Diferente do que propagam seus críticos, o “método Paulo Freire” de alfabetização, que seria a raiz da péssima qualidade do ensino público brasileiro, nunca foi implantado em nível nacional. Ao contrário: foi uma experiência isolada e com resultados surpreendentes. Desenvolvendo a  Pedagogia do Oprimido, na pequena cidade de Angicos (Rio Grande do Norte), Paulo Freire conseguiu alfabetizar 300 cortadores de cana em apenas 45 dias, em 1963. A ideia central do método era ensinar a ler e escrever usando palavras e situações familiares à vida daquelas pessoas. 

 

Nos anos seguintes, Paulo Freire foi demonizado pela ditadura militar, pois seu método, se implantando nacionalmente, habilitava milhões de pessoas para votar. Acusado de “subversão”, ficou preso por 71 dias e em seguida expulso do país.

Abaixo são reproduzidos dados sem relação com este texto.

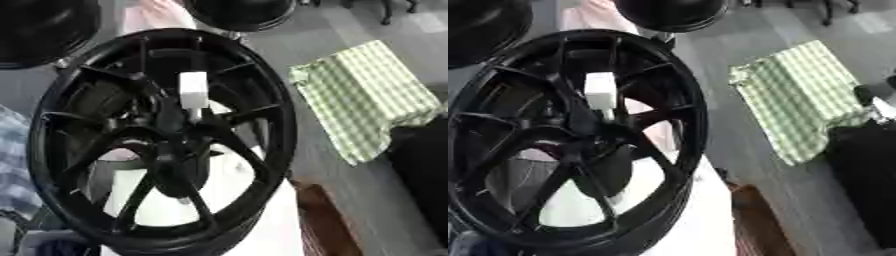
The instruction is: Pull the pin out of the wheel hub.
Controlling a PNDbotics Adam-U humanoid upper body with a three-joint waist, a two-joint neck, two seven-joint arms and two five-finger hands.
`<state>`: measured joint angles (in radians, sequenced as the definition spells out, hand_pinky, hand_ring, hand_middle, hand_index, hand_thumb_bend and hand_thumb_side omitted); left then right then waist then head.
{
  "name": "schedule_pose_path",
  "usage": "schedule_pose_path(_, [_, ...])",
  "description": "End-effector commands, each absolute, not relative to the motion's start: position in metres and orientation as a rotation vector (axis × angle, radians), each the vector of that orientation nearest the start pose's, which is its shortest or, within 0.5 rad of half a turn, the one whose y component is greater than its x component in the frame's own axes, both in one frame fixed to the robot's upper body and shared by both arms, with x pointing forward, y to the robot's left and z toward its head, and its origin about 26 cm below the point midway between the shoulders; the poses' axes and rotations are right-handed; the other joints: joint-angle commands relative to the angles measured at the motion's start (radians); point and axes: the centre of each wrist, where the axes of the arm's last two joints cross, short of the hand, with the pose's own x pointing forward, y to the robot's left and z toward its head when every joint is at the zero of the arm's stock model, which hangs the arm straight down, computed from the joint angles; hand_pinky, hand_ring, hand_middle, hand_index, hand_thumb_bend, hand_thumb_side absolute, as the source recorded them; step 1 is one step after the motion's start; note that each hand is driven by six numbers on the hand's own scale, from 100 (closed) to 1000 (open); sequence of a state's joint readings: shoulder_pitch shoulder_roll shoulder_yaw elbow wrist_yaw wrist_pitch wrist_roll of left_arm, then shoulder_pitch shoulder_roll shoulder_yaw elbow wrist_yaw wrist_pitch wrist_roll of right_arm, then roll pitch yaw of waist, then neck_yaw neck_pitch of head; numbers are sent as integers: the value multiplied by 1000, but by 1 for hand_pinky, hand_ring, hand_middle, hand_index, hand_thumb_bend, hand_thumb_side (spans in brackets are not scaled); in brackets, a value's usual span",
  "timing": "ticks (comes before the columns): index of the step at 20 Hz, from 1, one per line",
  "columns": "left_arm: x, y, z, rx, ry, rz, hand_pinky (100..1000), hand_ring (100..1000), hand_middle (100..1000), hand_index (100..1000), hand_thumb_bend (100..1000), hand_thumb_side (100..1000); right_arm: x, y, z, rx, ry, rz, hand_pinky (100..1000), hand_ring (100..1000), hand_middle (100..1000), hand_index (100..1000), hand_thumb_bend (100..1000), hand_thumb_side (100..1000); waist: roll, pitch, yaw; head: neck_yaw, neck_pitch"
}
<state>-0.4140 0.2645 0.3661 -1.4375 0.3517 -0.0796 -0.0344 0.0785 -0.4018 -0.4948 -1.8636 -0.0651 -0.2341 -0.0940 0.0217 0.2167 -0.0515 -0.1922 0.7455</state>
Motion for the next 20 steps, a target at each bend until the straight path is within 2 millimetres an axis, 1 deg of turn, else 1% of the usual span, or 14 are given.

No exterior, lecionou na Universidade de Harvard, fez consultorias em diversos países europeus e desenvolveu trabalhos de alfabetização na África. Recebeu o título de Doutor Honoris Causa de 27 universidades e os prêmios Educação para a Paz (das Nações Unidas, 1986) e Educador dos Continentes (da Organização dos Estados Americanos, 1992). 

 

O método de Paulo Freire não foi implantado no Brasil mas serviu de inspiração para as políticas educacionais adotadas na Finlândia e Coreia do Sul, países que vem obtendo excelentes resultados no segmento.

 

Em relação à suspeita de que promoveria uma “doutrinação” de jovens, uma frase do próprio Freire: “não me repita, mas se considerar que alguma ideia minha resolve algum problema da realidade, reinvente essa ideia em cada contexto”.